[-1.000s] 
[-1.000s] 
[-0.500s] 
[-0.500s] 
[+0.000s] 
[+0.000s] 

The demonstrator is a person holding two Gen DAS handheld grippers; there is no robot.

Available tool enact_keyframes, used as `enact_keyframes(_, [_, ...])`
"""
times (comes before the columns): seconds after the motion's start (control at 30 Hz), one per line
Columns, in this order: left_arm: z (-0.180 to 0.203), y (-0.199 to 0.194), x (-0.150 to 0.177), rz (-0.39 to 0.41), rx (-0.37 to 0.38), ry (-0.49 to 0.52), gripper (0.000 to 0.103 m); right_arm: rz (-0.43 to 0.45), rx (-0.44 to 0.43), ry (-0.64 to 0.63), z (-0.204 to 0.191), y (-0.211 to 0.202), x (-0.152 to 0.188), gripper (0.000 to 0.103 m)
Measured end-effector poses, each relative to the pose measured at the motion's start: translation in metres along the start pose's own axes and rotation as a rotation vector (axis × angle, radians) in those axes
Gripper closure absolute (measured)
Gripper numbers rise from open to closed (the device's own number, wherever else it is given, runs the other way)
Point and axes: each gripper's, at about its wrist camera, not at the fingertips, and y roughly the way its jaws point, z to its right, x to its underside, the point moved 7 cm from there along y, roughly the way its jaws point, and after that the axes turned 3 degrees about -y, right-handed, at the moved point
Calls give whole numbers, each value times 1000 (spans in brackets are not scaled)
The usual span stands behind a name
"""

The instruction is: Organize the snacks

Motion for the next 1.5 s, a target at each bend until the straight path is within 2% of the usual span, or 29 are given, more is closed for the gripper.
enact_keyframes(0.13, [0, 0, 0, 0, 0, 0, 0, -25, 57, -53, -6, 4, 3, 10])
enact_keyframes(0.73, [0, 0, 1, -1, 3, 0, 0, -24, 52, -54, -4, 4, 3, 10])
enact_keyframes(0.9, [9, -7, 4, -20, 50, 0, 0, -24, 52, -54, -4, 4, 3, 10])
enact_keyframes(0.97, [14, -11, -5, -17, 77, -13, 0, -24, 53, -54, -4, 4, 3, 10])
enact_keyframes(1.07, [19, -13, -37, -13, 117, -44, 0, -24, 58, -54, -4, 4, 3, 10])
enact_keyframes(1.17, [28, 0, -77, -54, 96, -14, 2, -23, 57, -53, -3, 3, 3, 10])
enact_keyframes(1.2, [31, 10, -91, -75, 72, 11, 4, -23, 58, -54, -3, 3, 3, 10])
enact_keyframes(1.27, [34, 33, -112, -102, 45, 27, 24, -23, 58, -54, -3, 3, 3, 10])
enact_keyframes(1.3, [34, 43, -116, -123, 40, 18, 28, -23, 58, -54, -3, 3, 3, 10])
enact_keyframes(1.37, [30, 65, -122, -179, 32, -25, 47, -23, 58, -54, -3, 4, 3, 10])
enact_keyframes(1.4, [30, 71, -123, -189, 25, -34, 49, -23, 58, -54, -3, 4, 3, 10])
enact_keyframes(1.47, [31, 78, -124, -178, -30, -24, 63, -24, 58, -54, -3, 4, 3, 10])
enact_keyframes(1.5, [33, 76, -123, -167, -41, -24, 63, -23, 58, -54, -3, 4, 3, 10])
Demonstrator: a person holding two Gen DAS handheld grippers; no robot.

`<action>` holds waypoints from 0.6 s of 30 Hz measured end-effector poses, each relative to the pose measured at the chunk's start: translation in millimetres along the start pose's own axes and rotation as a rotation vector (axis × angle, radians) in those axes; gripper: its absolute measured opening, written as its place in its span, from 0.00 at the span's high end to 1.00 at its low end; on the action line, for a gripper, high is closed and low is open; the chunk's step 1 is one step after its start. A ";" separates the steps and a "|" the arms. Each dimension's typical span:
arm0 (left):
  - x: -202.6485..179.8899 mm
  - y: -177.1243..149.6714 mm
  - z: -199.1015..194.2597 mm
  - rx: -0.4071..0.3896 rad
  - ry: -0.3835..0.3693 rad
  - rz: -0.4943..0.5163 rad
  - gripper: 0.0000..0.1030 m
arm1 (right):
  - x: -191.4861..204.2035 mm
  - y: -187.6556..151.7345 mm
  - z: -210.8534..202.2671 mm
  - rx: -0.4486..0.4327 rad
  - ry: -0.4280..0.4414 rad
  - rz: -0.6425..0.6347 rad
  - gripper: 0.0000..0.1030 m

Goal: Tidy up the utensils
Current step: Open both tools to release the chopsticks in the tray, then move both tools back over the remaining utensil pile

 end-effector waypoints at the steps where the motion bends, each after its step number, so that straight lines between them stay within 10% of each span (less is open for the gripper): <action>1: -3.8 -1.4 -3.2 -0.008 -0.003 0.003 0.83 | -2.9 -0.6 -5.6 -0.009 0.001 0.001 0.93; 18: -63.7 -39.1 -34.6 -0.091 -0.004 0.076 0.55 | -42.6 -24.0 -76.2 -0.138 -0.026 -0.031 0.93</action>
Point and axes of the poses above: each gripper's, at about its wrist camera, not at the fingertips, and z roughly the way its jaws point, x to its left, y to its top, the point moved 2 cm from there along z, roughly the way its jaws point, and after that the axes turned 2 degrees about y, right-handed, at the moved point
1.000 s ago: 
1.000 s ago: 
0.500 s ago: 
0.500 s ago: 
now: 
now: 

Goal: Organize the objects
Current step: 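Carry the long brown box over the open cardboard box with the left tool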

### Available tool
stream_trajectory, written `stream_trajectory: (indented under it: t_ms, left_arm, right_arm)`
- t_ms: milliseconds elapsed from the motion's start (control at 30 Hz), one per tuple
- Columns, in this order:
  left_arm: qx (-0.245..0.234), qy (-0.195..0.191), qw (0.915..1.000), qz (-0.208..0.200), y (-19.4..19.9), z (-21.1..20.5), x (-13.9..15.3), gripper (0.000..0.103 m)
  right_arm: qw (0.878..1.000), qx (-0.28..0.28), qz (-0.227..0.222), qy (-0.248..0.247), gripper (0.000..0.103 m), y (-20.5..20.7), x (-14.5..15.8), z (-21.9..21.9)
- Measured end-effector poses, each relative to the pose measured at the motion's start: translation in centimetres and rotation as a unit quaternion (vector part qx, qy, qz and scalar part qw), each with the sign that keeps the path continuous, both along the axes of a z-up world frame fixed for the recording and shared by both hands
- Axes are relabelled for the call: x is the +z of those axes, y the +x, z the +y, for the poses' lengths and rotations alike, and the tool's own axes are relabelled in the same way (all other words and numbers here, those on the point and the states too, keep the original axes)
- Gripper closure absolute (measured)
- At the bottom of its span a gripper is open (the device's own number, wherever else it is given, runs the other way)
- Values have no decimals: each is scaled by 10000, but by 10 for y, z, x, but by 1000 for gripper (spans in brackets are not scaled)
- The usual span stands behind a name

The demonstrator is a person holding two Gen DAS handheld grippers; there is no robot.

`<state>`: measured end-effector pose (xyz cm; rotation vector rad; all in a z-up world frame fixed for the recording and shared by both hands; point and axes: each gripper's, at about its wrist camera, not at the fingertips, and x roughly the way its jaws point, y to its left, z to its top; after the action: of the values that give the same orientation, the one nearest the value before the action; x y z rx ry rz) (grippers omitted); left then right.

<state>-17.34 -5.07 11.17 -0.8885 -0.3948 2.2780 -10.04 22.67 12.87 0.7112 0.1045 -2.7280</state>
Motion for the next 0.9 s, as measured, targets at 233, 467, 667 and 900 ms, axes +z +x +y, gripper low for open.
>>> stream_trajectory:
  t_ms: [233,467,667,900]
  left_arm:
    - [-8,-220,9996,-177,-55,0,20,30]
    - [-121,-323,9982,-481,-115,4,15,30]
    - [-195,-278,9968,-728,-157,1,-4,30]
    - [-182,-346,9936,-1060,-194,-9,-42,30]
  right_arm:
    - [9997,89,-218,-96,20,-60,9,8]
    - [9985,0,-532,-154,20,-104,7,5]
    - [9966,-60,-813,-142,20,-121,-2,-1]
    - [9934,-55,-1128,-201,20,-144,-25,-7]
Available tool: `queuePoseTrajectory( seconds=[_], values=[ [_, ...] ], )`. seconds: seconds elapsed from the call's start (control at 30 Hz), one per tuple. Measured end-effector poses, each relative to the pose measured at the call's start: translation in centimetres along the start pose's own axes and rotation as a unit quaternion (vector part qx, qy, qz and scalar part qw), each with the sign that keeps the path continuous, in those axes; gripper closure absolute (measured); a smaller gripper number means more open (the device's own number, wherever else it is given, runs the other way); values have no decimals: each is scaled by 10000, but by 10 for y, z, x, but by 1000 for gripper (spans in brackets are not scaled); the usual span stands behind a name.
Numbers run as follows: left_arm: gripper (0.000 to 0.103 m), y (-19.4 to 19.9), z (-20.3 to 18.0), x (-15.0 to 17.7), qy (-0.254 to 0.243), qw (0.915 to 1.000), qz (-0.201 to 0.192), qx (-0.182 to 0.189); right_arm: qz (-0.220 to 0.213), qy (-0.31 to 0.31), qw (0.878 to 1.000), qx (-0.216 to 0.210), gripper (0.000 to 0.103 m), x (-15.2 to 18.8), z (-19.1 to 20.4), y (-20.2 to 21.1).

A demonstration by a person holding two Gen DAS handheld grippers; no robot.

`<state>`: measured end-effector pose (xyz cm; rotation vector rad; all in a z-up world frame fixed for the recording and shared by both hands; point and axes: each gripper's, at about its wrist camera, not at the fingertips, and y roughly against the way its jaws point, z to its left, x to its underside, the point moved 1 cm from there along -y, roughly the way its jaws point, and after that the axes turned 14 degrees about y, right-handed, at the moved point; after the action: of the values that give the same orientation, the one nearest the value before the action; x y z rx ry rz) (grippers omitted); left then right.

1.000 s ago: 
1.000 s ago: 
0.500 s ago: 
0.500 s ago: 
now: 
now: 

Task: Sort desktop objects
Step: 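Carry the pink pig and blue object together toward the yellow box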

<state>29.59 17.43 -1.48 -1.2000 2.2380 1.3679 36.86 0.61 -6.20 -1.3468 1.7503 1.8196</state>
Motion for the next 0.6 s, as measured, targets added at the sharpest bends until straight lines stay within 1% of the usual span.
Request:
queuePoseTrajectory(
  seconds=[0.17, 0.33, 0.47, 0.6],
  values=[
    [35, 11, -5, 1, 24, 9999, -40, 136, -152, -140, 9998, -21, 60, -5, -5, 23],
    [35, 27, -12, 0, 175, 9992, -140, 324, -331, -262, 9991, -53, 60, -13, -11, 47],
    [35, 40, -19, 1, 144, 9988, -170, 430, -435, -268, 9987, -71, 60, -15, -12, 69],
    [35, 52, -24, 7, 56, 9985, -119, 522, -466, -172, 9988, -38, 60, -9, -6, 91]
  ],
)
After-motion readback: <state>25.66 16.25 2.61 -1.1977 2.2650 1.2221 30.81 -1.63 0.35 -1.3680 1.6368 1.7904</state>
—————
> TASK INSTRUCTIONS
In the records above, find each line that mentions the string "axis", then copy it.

> OUTPUT FOR THIS TASK
Measured end-effector poses, each relative to the pose measured at the motion's start: translation in metres along the start pose's own axes and rotation as a rotation vector (axis × angle, radians) in those axes
`<action>` holds waypoints from 0.6 s of 30 Hz measured end-effector poses, each relative to the pose measured at the chunk's start: translation in millimetres along the start pose's own axes and rotation as a rotation vector (axis × angle, radians) in those axes; gripper: its absolute measured opening, written as its place in its span, from 0.00 at the span's high end to 1.00 at its low end; on the action line, for a gripper, high is closed and low is open; the chunk's step 1 is one step after its start. A ";" separates the steps and a "|" the arms. Each dimension's typical span:

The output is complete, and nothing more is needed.